+++ Information given
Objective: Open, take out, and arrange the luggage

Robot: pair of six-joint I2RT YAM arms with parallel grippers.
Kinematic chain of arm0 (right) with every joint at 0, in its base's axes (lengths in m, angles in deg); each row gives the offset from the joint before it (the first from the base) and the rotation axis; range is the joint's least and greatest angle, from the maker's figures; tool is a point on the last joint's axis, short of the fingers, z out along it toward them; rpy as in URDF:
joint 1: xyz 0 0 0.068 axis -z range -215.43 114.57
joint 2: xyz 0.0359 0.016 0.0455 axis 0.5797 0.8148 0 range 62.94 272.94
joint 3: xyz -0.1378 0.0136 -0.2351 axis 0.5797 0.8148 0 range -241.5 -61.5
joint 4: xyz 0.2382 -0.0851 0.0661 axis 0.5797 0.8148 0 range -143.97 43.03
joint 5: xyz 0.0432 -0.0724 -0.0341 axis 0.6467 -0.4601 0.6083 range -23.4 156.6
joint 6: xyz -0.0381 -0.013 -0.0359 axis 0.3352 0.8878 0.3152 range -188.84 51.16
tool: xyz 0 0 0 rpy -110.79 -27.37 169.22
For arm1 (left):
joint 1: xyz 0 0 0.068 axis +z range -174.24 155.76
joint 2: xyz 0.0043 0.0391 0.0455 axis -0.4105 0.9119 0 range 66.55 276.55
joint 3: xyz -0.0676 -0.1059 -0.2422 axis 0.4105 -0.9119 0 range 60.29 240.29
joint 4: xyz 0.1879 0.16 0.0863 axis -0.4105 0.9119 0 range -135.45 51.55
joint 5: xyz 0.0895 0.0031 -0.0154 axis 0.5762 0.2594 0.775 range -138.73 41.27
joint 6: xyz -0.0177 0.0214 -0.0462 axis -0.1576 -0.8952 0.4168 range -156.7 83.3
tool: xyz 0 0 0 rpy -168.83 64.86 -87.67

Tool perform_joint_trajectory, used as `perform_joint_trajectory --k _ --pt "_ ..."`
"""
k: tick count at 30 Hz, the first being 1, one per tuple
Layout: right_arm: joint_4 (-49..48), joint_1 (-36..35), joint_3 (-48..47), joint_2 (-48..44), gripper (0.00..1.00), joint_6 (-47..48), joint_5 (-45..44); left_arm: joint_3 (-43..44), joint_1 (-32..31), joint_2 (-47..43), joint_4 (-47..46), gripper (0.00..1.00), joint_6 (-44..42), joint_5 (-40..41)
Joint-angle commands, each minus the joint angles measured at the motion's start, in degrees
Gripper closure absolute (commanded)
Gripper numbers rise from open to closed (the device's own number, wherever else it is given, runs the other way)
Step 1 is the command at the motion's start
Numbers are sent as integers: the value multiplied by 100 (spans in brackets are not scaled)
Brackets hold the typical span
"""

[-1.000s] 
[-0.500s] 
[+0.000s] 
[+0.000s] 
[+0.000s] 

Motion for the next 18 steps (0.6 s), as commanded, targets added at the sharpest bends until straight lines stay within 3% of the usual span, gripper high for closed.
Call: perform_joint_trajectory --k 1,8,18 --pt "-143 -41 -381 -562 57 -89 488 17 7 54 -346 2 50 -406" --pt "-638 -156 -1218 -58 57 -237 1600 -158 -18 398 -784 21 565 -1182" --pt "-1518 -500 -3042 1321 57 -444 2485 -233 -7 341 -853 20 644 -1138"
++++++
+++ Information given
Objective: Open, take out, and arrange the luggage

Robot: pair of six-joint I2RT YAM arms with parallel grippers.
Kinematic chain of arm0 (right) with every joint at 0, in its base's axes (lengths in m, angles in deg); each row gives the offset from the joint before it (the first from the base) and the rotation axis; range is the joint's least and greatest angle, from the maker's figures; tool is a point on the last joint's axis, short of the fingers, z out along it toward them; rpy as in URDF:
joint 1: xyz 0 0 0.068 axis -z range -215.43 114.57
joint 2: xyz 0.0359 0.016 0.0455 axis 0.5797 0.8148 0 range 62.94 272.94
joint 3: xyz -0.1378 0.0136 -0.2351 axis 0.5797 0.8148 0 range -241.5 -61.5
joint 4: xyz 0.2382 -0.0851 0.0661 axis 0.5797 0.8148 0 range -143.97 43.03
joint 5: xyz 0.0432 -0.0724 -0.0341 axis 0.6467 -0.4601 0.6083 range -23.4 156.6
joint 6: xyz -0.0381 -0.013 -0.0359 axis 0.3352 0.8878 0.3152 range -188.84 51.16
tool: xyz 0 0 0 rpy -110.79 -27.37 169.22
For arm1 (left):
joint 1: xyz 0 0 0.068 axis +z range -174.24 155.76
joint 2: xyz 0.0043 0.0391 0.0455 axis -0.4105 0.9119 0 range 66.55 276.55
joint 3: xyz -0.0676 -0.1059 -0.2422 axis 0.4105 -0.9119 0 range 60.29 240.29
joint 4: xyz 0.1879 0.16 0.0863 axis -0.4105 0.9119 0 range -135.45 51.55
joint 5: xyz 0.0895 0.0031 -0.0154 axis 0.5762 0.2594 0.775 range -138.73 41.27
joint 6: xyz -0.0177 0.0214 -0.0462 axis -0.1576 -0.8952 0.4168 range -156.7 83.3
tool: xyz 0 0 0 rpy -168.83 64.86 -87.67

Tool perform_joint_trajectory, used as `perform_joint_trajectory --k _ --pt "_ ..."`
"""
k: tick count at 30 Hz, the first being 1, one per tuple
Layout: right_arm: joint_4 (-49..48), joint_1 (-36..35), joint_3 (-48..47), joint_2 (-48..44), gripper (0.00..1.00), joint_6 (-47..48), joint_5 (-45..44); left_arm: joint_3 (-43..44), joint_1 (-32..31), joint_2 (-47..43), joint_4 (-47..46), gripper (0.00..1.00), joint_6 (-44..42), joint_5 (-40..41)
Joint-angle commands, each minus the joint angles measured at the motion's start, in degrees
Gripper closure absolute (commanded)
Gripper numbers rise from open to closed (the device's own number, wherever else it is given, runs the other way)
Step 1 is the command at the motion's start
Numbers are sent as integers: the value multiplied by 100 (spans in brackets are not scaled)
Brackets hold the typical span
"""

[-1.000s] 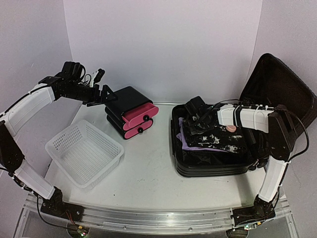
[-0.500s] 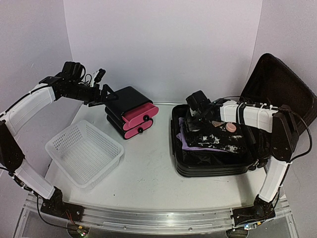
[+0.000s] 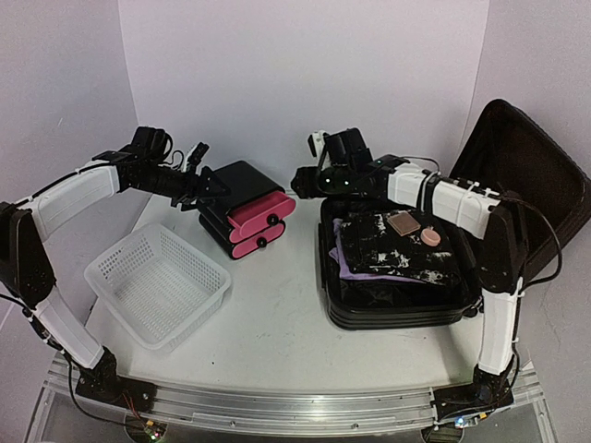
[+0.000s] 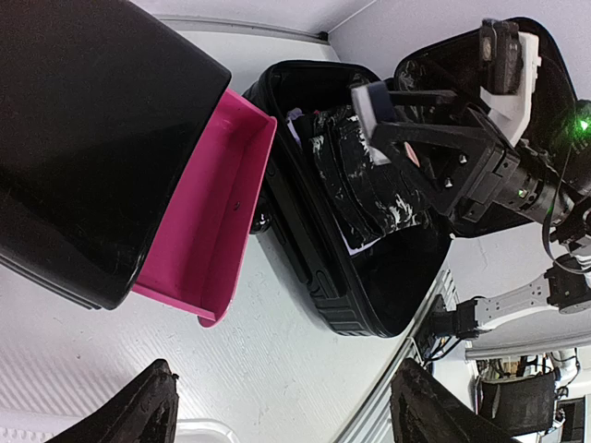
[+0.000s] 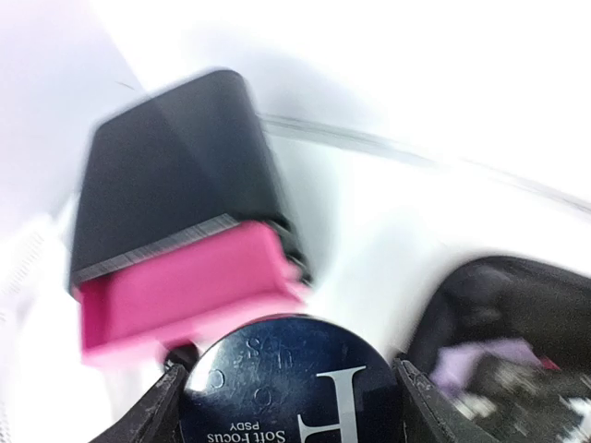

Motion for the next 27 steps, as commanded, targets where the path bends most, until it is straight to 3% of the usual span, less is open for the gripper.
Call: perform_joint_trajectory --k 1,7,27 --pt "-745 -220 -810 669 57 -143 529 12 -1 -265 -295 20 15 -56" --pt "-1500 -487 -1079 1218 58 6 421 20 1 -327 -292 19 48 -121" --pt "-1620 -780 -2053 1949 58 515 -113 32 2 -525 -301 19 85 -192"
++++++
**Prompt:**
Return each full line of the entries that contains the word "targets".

**Solution for this exercise:**
Motion for the next 18 steps (0.6 s), as commanded, targets added at the sharpest bends until straight lines stay within 3% of the usual span, gripper high for closed.
Motion for the next 27 steps, as commanded, targets where the path bends most, until it is straight to 3% of the usual span, less is open for the gripper.

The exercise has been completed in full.